● **EXERCISE BRIEF**
Transcribe exactly the portion of the listing below that runs from the line containing "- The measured" through its last line.

● **DATA EXCERPT**
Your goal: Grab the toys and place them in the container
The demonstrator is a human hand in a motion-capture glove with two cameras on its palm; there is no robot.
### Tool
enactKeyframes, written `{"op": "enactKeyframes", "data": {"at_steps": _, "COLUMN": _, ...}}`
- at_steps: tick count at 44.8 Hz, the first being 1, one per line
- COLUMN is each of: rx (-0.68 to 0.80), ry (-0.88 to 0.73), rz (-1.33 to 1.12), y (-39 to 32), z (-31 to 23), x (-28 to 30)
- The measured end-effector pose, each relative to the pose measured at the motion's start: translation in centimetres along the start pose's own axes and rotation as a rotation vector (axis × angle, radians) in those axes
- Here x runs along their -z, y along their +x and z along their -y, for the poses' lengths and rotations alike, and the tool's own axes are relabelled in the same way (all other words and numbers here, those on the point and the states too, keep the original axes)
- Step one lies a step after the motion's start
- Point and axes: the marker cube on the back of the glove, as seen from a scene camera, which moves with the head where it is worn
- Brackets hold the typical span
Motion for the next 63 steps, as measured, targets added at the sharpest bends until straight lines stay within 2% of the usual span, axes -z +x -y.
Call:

● **ANSWER TO THIS EXERCISE**
- The measured end-effector pose, each relative to the pose measured at the motion's start: translation in centimetres along the start pose's own axes and rotation as a rotation vector (axis × angle, radians) in those axes
- Here x runs along their -z, y along their +x and z along their -y, for the poses' lengths and rotations alike, and the tool's own axes are relabelled in the same way (all other words and numbers here, those on the point and the states too, keep the original axes)
- Step one lies a step after the motion's start
- Point and axes: the marker cube on the back of the glove, as seen from a scene camera, which moves with the head where it is worn
- Brackets hold the typical span
Motion for the next 63 steps, as measured, targets added at the sharpest bends until straight lines stay within 2% of the usual span, axes -z +x -y.
Call:

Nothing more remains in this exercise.